II. APPLICATION OF ARTICLE 41 OF THE CONVENTION
- Article
41 of the Convention provides:
“If the Court finds that there has been a
violation of the Convention or the Protocols thereto, and if the
internal law of the High Contracting Party concerned allows only
partial reparation to be made, the Court shall, if necessary, afford
just satisfaction to the injured party.”
A. Damage
- The
applicant claimed 100,000 (EUR) in respect of pecuniary damage. He
further claimed non-pecuniary damage for the anguish and debasement
suffered as a result of the length of the proceedings. He left the
amount of the award to the Court's discretion.
- The
Government contested these claims as unsubstantiated arguing that
there was no causal link between the alleged violation and the damage
claimed. They invited the Court to consider that the eventual finding
of a violation would constitute in itself sufficient compensation for
any damage in the present case.
- The
Court does not discern any causal link between the violation found
and the pecuniary damage alleged. Moreover, that claim is
unsubstantiated as the applicant did not provide any document
supporting it. The Court therefore rejects this claim. On the other
hand, the applicant must have sustained non-pecuniary damage. Ruling
on an equitable basis, the Court awards him EUR 500 under that head.
B. Costs and expenses
- The
applicant did not seek reimbursement for costs and expenses.

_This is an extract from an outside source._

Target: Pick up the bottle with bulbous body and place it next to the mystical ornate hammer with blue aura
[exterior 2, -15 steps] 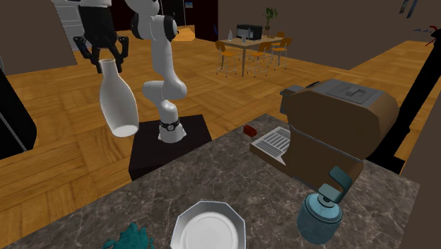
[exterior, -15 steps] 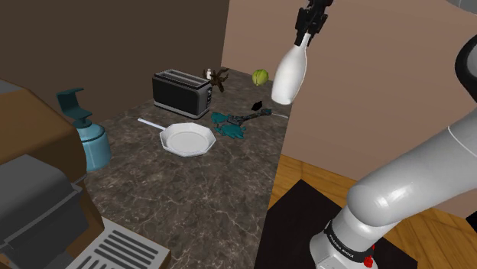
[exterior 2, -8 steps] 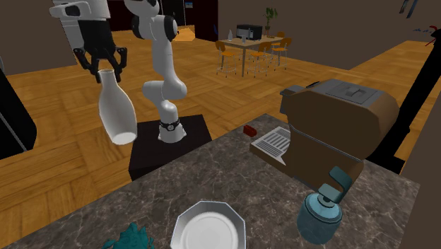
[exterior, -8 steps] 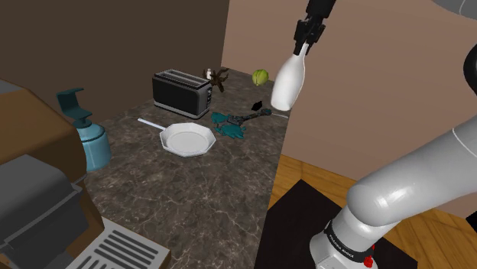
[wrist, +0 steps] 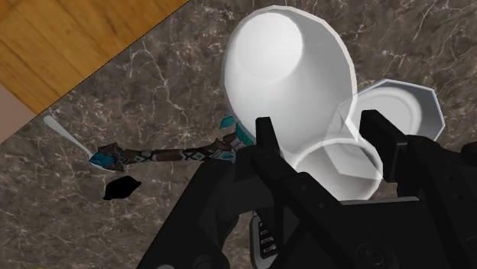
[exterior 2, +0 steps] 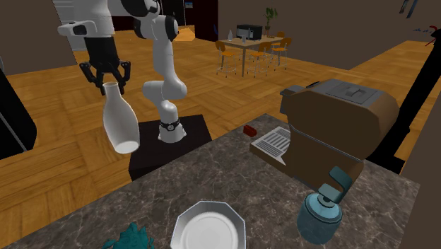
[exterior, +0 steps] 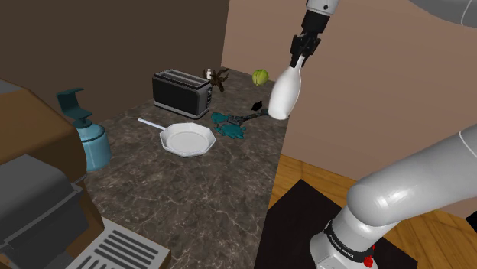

Accordingly, the Court does not award any sum in this respect.
C. Default interest
- The
Court considers it appropriate that the default interest should be
based on the marginal lending rate of the European Central Bank, to
which should be added three percentage points.
FOR THESE REASONS, THE COURT UNANIMOUSLY
- Declares the complaint concerning the excessive
length of the proceedings admissible and the remainder of the
application inadmissible;
- Holds that there has been a violation of Article
6 § 1 of the Convention;
- Holds
(a) that
the respondent State is to pay the applicant, within three months
from the date on which the judgment becomes final in accordance with
Article 44 § 2 of the Convention, EUR 500 (five
hundred euros) in respect of non-pecuniary damage, plus any tax that
may be chargeable, which sum is to be converted into the national
currency of the respondent State at the rate applicable on the date
of settlement;
(b) that
from the expiry of the above-mentioned three months until settlement
simple interest shall be payable on the above amount at a rate equal
to the marginal lending rate of the European Central Bank during the
default period plus three percentage points;
4. Dismisses the remainder of the applicant's claim for just
satisfaction.
Done in English, and notified in writing on 5 July 2007, pursuant to
Rule 77 §§ 2 and 3 of the Rules of Court.